直角三角形の角度計算機
2辺の長さから、角度と残りの辺を計算します。
辺の長さから角度を知る方法:逆三角関数の魔法
直角三角形(Right Triangle)は、1つの角が90度(直角)である三角形です。ピタゴラスの定理を使えば、2つの辺から残りの1辺を求めることができますが、角度を求めるにはどうすればよいでしょうか?そこで登場するのが「逆三角関数(Inverse Trigonometric Functions)」です。
主要な三角比の復習
直角三角形の角 \(\theta\) に対して、3つの辺(対辺 \(a\)、隣辺 \(b\)、斜辺 \(c\))の関係は以下の通りです。
- サイン (\(\sin\)): \(\sin \theta = \frac{a}{c}\) (対辺 / 斜辺)
- コサイン (\(\cos\)): \(\cos \theta = \frac{b}{c}\) (隣辺 / 斜辺)
- タンジェント (\(\tan\)): \(\tan \theta = \frac{a}{b}\) (対辺 / 隣辺)
角度を求める計算式(アーク関数)
比率から逆に角度を求める関数を、アークサイン(\(\arcsin\) または \(\sin^{-1}\))、アークコサイン、アークタンジェントと呼びます。
1. 高さ(\(a\))と斜辺(\(c\))が分かっている場合
\[ \theta = \arcsin \left( \frac{a}{c} \right) \]
2. 底辺(\(b\))と斜辺(\(c\))が分かっている場合
\[ \theta = \arccos \left( \frac{b}{c} \right) \]

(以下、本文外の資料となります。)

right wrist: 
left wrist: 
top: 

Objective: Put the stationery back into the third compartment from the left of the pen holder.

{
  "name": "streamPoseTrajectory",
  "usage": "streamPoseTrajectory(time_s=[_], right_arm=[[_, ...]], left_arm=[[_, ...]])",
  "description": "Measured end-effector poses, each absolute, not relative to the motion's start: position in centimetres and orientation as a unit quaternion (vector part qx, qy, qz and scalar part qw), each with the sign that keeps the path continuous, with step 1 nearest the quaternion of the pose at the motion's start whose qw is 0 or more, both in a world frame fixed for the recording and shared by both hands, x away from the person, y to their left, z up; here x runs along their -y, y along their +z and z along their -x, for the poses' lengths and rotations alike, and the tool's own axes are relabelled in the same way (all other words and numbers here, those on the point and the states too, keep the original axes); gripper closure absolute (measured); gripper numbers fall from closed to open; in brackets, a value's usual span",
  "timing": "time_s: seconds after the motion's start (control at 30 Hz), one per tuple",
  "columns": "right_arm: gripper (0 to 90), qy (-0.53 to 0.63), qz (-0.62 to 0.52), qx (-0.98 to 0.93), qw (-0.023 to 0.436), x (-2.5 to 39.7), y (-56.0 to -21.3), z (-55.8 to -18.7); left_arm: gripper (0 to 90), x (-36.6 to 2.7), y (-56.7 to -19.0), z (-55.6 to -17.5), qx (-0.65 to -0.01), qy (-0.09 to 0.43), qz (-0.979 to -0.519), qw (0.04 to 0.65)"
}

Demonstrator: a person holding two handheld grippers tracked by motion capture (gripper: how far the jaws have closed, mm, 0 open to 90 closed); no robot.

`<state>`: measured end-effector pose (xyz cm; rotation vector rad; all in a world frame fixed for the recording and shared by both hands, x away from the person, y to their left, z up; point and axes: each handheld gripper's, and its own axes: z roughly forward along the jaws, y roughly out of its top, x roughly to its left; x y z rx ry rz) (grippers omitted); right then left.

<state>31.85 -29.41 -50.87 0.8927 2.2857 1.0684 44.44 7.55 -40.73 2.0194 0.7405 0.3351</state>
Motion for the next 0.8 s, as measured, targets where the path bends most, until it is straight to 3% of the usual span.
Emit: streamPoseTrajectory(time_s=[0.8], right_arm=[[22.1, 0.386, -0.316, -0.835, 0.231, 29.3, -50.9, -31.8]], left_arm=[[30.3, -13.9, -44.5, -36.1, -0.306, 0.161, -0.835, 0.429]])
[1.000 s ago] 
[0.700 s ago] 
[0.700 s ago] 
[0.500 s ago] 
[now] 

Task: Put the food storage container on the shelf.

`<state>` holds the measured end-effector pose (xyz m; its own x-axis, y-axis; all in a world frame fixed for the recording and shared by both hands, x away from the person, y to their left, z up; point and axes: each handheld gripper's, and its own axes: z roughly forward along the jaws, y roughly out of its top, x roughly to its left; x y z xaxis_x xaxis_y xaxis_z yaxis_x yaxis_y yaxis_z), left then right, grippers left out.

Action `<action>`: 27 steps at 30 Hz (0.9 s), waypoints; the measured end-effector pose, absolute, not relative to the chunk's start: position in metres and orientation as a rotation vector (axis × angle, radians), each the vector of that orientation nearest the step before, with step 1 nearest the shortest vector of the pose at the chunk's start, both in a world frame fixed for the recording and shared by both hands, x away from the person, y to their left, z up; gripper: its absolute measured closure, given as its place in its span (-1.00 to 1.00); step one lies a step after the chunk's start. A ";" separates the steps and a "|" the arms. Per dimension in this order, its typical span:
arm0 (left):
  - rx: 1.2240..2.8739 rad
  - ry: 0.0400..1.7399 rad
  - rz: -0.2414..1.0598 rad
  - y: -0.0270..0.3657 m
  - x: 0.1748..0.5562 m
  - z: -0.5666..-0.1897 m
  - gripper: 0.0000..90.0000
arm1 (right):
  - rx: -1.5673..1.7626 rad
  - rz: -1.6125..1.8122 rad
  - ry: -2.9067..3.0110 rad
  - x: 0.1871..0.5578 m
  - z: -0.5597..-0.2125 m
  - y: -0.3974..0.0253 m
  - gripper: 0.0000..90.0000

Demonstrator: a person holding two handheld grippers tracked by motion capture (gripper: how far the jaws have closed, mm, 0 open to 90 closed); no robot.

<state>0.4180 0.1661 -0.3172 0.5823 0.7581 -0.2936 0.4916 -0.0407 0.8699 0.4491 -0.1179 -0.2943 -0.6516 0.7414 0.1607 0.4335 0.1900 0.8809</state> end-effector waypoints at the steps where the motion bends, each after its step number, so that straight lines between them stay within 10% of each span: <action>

3. 高さ(\(a\))と底辺(\(b\))が分かっている場合
\[ \theta = \arctan \left( \frac{a}{b} \right) \]
これが最も実用的です。例えば、スロープの勾配を計算したり、屋根の勾配から角度を知る際によく使われます。
角度の単位:度数法と弧度法
数学(特に微積分)ではラジアン(弧度法)が使われますが、日常生活や建築現場では「度(°)」が一般的です。
\[ \text{度} = \text{ラジアン} \times \frac{180}{\pi} \]
この計算機では、分かりやすく「度」で結果を表示します。
実生活での活用例
- DIY・木工: 棚受(ブラケット)を作る際、斜めの支え木を何度でカットすればよいか計算できます。
- スロープの設置: バリアフリー法などで「勾配 1/12」といった指定がある場合、それが約4.8度であることを確認できます。
- 測量: 高い木や建物の高さを測る際、影の長さと太陽の角度(または仰角)から計算できます。
まとめ
関数電卓がなくても、このWebツールがあればスマホ一つで現場計算が可能です。「サインコサインタンジェントなんて社会に出て使わない」と思われがちですが、ものづくりや設計の現場では毎日のように使われる必須の知識です。